Однако я ошибаюсь: вместо Лубянки меня ведут в камеру с малиновыми стенами. На улице уже стемнело, и в камере горит маленькая лампочка. От ее света верхняя часть стен кажется охваченной малиновым пламенем, бьющим из погруженного в темноту пола. В камеру в сопровождении переводчика и двух конвоиров врывается мой злейший враг - подполковник. Как смею я не повиноваться приказам? Неужели надеюсь избежать наказания? Он кричит и поносит меня, напоминает о моем упрямстве во время допроса, предупреждает о том, что единственным результатом моего безрассудства будет более строгий приговор, угрожает неопределенными, но жестокими наказаниями после его вынесения. "До сих пор мы были очень терпеливы, - орет он. - Мы только задавали вам вопросы. Но теперь вы будете наказаны.
Увидите, что с вами будет, увидите!"
Его крики еще звенят у меня в ушах, когда меня везут назад, на Лубянку.
Третий день процесса. Это уже не просто спад, а совершенно бессмысленная процедура. На заседании нет ни журналистов, ни представителей трудящихся Москвы - только чиновники. Какой-то русский эксперт дает заключение о характере переданной Пеньковским информации.
Однако, прежде чем я ухватываю суть дела, переводчику приказывают замолчать. Еще какое-то время я слушаю эксперта, не понимая ни слова, а потом меня выводят из зала. В протоколе судебного процесса сказано, что были допрошены свидетели Долгих и Петрошенко, а также выслушаны эксперты, доложившие о степени секретности переданной иностранным разведкам информации. Но об этом мне станет известно позже, а пока я сижу в камере и думаю о том, что сейчас, когда нет журналистов, суд волен делать все, что захочет. А вдруг мое отсутствие неблагоприятно повлияет на исход дела? Разумеется, мне ясно, что хуже не будет - я и так достаточно ухудшил свое положение, - но все-таки я не могу не думать об этом.
И вот наступает последний день процесса. Я готовлюсь ответить на любой вопрос с максимальной твердостью. Однако волнения напрасны: все утро меня расспрашивают только о моих парижских расходах. Я отвечаю, что английская разведка компенсировала лишь расходы на встречи с Пеньковским - все же затраты, связанные с моими коммерческими делами, покрывались из бюджета фирм, интересы которых я представлял.

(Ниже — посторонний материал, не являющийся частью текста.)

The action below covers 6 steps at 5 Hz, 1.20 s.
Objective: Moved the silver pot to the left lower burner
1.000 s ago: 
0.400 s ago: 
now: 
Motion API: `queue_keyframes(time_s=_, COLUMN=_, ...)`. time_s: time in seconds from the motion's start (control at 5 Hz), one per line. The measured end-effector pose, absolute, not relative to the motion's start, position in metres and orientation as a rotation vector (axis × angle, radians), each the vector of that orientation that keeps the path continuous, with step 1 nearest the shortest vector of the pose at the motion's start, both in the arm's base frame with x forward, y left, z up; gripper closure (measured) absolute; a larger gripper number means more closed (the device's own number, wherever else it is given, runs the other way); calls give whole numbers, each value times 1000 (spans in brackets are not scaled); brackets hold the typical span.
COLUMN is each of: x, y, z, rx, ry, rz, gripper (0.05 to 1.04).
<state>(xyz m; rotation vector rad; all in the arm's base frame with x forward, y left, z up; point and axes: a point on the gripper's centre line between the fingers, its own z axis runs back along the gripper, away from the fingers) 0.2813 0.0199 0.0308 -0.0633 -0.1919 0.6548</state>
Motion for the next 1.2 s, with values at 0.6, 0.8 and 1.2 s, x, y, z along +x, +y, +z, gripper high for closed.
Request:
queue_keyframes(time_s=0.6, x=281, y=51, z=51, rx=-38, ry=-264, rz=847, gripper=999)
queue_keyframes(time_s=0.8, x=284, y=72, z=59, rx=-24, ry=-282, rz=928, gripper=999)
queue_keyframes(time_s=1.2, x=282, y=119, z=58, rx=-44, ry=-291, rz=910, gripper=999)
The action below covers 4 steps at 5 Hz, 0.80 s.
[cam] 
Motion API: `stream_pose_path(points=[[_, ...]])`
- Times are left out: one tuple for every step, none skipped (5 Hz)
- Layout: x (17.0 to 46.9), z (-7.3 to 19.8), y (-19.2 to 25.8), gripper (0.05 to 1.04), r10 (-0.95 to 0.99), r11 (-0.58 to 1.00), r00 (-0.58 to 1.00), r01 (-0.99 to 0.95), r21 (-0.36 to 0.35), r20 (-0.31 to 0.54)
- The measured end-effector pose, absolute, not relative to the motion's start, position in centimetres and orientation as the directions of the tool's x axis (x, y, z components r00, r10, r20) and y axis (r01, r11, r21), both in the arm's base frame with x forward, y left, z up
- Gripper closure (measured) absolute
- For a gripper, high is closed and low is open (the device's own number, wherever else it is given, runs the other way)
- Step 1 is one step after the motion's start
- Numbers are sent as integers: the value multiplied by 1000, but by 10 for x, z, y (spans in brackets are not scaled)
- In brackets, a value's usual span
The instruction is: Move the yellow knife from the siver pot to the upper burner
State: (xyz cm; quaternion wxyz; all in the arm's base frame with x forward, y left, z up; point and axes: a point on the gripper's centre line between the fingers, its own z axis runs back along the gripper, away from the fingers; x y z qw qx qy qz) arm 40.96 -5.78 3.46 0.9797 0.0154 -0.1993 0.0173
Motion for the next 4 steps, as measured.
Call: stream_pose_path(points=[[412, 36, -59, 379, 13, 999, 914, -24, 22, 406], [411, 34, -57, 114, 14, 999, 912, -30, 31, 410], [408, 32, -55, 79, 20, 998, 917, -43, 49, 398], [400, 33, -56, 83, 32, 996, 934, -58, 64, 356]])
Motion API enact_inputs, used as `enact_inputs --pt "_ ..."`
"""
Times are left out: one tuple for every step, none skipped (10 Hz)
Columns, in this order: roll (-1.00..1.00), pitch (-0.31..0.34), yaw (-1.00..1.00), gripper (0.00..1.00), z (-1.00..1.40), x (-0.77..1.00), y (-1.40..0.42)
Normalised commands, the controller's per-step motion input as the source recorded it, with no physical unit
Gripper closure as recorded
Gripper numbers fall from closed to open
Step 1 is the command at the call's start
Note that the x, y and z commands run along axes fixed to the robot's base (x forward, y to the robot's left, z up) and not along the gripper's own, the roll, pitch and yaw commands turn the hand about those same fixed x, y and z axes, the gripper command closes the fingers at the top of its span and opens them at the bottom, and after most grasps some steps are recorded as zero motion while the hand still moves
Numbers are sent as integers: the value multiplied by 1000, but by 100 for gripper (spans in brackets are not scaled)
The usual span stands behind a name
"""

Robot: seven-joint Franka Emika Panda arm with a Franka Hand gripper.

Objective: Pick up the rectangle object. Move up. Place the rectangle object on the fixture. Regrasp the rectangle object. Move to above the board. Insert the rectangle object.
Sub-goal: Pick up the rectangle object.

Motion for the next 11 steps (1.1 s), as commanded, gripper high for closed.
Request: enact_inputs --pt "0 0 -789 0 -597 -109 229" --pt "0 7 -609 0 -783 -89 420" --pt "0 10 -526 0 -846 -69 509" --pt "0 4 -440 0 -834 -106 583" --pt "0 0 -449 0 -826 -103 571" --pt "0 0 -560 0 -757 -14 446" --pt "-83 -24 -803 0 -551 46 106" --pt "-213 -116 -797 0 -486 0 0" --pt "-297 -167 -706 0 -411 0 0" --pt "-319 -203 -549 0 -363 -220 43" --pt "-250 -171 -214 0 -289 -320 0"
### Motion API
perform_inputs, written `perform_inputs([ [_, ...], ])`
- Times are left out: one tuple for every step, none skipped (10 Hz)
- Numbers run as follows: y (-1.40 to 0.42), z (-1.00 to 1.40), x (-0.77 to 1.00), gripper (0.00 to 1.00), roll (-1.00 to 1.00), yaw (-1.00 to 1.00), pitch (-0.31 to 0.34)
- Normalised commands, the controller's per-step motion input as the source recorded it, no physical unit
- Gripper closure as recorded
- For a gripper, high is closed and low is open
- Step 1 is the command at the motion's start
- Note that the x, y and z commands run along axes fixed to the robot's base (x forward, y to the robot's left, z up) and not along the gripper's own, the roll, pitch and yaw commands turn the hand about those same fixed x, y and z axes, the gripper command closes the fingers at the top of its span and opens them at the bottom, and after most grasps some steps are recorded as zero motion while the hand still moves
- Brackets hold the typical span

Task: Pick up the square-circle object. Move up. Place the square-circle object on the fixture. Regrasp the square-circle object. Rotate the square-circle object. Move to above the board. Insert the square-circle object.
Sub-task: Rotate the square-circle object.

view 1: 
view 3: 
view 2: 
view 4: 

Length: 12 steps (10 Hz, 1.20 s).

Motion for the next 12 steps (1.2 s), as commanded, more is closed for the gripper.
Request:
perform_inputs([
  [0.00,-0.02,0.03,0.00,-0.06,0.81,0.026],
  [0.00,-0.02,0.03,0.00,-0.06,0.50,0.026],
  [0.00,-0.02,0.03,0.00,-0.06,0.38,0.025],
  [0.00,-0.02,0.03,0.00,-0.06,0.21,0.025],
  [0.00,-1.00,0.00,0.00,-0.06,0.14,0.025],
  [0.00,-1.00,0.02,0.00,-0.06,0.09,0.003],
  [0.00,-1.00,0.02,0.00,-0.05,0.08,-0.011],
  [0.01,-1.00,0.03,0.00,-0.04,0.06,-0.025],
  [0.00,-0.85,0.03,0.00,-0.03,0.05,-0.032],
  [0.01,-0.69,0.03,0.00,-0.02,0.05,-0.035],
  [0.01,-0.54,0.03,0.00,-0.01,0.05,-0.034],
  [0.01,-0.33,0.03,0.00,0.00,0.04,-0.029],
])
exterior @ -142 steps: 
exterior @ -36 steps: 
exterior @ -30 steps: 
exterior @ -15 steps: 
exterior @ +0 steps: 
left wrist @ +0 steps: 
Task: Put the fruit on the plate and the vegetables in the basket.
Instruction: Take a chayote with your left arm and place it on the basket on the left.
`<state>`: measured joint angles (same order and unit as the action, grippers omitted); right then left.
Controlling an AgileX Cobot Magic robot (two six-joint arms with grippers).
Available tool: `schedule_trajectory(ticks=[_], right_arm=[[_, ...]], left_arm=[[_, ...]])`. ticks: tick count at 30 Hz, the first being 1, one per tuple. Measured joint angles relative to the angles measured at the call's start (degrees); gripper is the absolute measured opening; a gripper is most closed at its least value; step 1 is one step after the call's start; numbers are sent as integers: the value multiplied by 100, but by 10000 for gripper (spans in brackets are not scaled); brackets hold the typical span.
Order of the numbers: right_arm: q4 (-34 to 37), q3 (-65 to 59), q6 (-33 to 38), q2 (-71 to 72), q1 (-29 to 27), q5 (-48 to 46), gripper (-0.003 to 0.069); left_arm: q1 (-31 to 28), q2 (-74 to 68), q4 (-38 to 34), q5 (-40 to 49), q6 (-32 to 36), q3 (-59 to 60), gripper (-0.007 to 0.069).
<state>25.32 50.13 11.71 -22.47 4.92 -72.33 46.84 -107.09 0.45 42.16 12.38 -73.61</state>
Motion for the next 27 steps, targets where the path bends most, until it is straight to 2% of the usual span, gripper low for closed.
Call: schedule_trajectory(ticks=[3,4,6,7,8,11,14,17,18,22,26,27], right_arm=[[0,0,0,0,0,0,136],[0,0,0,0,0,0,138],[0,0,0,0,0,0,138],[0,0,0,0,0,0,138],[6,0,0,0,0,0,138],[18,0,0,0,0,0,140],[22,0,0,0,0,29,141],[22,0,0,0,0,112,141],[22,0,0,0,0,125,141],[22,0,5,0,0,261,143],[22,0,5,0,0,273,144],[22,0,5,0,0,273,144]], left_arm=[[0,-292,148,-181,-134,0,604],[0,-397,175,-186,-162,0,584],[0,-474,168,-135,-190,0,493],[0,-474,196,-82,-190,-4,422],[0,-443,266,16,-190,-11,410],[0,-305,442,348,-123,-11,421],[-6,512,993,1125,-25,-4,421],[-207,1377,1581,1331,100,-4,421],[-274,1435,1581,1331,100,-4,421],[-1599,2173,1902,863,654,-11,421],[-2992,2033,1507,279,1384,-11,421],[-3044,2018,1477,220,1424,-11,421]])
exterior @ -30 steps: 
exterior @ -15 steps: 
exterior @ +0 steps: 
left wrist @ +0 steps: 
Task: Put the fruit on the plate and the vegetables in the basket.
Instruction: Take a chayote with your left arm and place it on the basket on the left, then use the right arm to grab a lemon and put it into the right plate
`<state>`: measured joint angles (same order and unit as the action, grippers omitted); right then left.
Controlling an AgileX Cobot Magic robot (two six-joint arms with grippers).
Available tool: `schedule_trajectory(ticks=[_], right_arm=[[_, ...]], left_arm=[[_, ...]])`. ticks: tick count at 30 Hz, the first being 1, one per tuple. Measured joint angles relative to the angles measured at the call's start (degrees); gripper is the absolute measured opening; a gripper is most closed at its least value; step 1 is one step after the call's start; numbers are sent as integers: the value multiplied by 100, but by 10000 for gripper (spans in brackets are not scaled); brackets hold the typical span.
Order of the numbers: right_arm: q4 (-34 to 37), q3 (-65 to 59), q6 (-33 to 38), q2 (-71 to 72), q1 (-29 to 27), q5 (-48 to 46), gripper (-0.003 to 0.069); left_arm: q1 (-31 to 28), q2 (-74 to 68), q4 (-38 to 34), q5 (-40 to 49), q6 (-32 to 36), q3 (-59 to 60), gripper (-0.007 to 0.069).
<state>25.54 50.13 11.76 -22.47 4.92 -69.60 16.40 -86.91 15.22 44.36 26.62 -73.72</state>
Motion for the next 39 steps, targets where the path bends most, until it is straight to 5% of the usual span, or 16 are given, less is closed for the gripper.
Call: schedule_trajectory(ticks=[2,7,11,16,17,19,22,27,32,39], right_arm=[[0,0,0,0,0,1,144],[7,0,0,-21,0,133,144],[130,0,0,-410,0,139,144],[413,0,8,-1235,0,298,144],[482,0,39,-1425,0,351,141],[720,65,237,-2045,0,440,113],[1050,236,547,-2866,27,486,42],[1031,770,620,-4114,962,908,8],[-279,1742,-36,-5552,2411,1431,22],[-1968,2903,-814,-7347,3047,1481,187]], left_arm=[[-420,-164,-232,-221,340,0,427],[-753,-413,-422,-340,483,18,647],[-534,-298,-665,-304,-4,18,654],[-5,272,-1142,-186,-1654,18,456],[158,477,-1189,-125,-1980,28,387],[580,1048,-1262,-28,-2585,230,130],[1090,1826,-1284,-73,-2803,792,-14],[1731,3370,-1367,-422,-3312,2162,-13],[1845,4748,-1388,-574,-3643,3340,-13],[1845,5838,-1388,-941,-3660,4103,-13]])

- Вы получали деньги лично для себя?
- Нет, я не получал никакого материального вознаграждения - наоборот, у меня даже были различные мелкие издержки.
Это чистая правда, но, боюсь, она не смягчит мой приговор.
Оставшееся на утреннем заседании время посвящается допросу двух свидетелей - Рудовского и Финкельштейна, - которым доводилось общаться с Алексом.
Теперь они рассказывают суду о его образе жизни. Из этих двоих я предпочитаю Рудовского, который отвечает на вопросы скупо и неохотно: нет, он плохо помнит содержание своих разговоров с Пеньковским; не может припомнить точно, чем тот интересовался; они говорили о том да сем, но никогда о работе Пеньковского.